Pack lunch or order takeout from a nearby restaurant. One of my favorite spots in South Park is Eclipse Chocolate Bar, Bistro & Bodega. Owner and Chef William Gustwiller offers a varied menu with fare that could easily be packed for a picnic. Don’t miss their selection of unique drinking chocolates made from their own handcrafted chocolate. I like mine topped off with their homemade marshmallows! A great warm up after a fast-paced walk in the park on a brisk morning. And any other time of day or night.

Save Room for Dessert!

After your park excursion, stop by either the Bankers Hill or Little Italy location of Extraordinary Desserts, which, believe me, lives up to its name. On Thursday, September 10, and Friday, September 11, mention San Diego Design Week (SDDW) and get 20% off one of the featured Pavlova desserts, a crisp baked meringue filled with Devonshire cream and fresh berries. Both locations were designed by the extraordinary architect Jennifer Luce of Luce Et Studio who will discuss her collaboration with owner and extraordinary pastry chef Karen Krasne in The Architecture of the Pavlova during SDDW.
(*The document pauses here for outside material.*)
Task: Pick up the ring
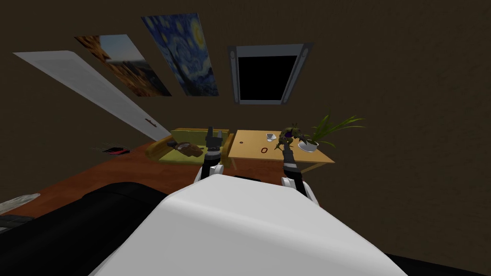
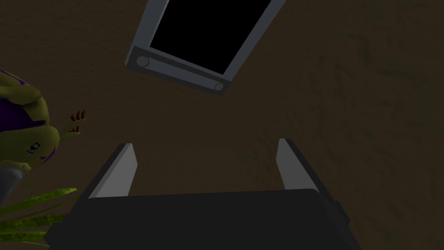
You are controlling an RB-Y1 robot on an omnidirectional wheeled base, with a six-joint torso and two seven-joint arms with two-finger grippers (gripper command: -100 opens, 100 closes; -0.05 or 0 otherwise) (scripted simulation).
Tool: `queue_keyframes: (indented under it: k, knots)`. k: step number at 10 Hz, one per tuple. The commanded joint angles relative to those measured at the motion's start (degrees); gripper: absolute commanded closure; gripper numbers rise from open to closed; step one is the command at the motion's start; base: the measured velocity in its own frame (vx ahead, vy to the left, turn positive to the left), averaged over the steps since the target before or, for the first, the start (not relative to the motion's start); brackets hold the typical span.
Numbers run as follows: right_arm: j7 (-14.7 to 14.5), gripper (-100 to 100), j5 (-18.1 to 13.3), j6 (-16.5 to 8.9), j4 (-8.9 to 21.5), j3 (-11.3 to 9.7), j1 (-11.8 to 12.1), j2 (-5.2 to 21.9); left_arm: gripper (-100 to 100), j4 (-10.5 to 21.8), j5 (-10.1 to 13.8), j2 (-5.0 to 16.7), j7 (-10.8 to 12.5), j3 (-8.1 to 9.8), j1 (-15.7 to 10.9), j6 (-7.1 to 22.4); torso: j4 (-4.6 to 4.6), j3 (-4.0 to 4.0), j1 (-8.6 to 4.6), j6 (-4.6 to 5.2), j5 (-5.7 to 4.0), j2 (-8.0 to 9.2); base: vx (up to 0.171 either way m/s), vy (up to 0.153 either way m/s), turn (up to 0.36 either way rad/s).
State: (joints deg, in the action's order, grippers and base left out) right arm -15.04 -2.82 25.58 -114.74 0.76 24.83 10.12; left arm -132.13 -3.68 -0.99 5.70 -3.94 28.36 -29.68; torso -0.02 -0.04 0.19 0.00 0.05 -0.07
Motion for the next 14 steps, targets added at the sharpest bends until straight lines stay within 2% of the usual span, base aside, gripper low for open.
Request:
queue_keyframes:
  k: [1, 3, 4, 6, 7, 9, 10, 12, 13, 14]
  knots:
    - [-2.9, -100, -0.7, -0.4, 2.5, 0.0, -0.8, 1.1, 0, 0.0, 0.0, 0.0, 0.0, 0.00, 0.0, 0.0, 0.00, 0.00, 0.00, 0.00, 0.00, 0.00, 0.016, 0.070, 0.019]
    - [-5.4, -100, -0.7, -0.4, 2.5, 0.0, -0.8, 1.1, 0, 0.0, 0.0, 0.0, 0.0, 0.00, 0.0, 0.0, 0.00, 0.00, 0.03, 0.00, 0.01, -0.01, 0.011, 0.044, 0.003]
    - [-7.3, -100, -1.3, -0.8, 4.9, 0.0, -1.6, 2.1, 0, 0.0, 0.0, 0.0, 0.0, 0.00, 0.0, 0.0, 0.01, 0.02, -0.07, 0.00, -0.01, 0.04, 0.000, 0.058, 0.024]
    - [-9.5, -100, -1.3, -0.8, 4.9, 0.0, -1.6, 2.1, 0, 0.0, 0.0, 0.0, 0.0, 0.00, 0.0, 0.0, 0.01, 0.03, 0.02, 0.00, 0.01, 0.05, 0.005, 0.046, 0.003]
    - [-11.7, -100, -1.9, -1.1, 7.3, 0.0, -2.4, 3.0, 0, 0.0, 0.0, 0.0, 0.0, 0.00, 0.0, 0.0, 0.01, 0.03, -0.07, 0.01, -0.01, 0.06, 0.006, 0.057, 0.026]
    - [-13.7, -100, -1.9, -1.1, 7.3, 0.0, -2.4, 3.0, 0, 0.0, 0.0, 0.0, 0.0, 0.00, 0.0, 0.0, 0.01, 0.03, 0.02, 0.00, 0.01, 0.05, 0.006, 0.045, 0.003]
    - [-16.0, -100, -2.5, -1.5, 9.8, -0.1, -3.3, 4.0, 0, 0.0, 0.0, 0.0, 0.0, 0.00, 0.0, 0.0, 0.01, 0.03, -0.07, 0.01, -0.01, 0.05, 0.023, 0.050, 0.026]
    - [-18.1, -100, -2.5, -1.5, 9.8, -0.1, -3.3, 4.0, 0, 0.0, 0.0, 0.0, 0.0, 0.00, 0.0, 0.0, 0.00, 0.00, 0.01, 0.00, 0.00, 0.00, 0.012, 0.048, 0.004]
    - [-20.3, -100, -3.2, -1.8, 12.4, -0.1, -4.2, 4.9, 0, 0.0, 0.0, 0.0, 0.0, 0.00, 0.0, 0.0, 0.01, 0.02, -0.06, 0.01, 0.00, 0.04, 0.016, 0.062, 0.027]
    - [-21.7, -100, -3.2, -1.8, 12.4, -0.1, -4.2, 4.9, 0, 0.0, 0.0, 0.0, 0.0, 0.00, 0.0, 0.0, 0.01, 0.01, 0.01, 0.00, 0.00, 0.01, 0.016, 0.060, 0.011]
START AT THE GOLDEN HILL PARK GATEWAY SIGN

Directions:

Take Florida Drive to 26th Street and turn right onto Golden Hill Drive just before the Golden Hill community gateway sign, which was designed by CWA, Inc. Or take 25th Street that runs directly into the park and intersects with Golden Hill Drive.

Let’s begin at the Balboa Park Trails Golden Hill gateway sign at 25th Street and Russ Boulevard. It’s the same type of sign that orients visitors at each of the park’s main access points. You’ll find another one on the East Mesa at the entrance to Morley Field. All of these signs are part of a comprehensive sign system developed by Stuart White Design and adopted by the City of San Diego in 1992. RSM Design of San Clemente has been working over the past couple of years in collaboration with the Balboa Park Conservancy on an update to this system, but to the best of my knowledge at the time of this writing none of the new signs has been installed.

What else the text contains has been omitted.